True story: Once, several years ago, I was active on an online Buddhism forum, and some of the participants were hostile to everything I said. I was a Zen newbie, and I probably did say some stupid things, but for some reason I was being singled out for over-the-top ridicule every time I posted. I dropped out of the forum, canceled my girly-girl screen name, and signed up again with a masculine name. After that, everything I wrote was thought to be perfectly reasonable. Go figure.

Since then, I’ve taken hateful reactions to my writing with a grain of salt. If someone simply points out to me that I’ve said something incorrect or insensitive, of course I apologize and change it. But attempts to intimidate me with insults and hate speech won’t work.

To paraphrase something one of my Zen teachers used to say, I can’t make you angry. You make yourself angry.
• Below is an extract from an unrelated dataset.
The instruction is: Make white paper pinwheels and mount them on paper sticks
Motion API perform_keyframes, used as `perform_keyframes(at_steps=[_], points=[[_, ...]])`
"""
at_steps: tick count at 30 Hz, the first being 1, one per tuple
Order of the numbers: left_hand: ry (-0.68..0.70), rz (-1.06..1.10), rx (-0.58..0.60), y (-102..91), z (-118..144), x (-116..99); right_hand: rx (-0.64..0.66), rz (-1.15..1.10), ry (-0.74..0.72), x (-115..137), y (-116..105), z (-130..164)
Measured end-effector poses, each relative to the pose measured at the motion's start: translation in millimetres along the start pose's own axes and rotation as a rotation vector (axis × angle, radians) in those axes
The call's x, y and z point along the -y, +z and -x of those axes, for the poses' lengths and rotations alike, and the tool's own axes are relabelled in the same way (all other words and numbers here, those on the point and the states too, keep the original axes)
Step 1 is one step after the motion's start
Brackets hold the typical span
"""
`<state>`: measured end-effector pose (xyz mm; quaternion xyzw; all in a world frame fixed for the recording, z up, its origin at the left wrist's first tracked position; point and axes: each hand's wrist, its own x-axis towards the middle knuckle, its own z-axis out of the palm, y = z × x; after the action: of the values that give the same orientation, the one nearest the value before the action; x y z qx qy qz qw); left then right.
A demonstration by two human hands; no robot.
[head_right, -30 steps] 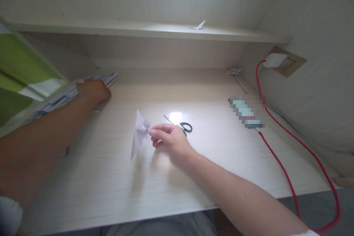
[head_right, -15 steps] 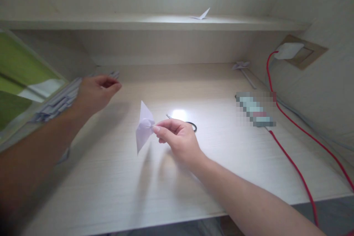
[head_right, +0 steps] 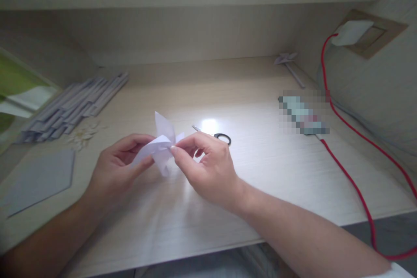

I never intend to stir up anger, but neither do I write so that other people will think well of me. And I am way past saying what’s expected of me so I can be part of the group. If I believe strongly that something needs to be said, I say it.

Do you think there’s a place (or perhaps a need) in modern American politics for Buddhism or Buddhist beliefs? Oh, a need, yes. Not that a nation of Buddhists would be perfect. But I do wish people could take Buddhist teachings about attachment and anger to heart.

Political discourse in America today isn’t about government policy, it’s about tribal warfare. Some factions no longer perceive disagreement as disagreement but as existential threats to their tribe, and thereby to themselves. Rational political discussion across ideological lines has become impossible.

Also, many Americans think that anger is strength. I’m serious. Lots of voters flock to politicians who best express and reflect their anger, as if the virtue of anger alone will somehow fill the potholes. They think the angry guy will “get tough” about whatever it is they don’t like about government; like problems will be solved by yelling at them. But we’ve got plenty of “tough” already; what we’re short on is “smart.”

And we’ve got a consumer culture promoting greed and a moral culture promoting selfishness. America is self-destructing from its own craziness.

So, yes, there’s a need. As for a place for Buddhism, that’s harder to say. I hope that my work on the Web will help make a little space for it.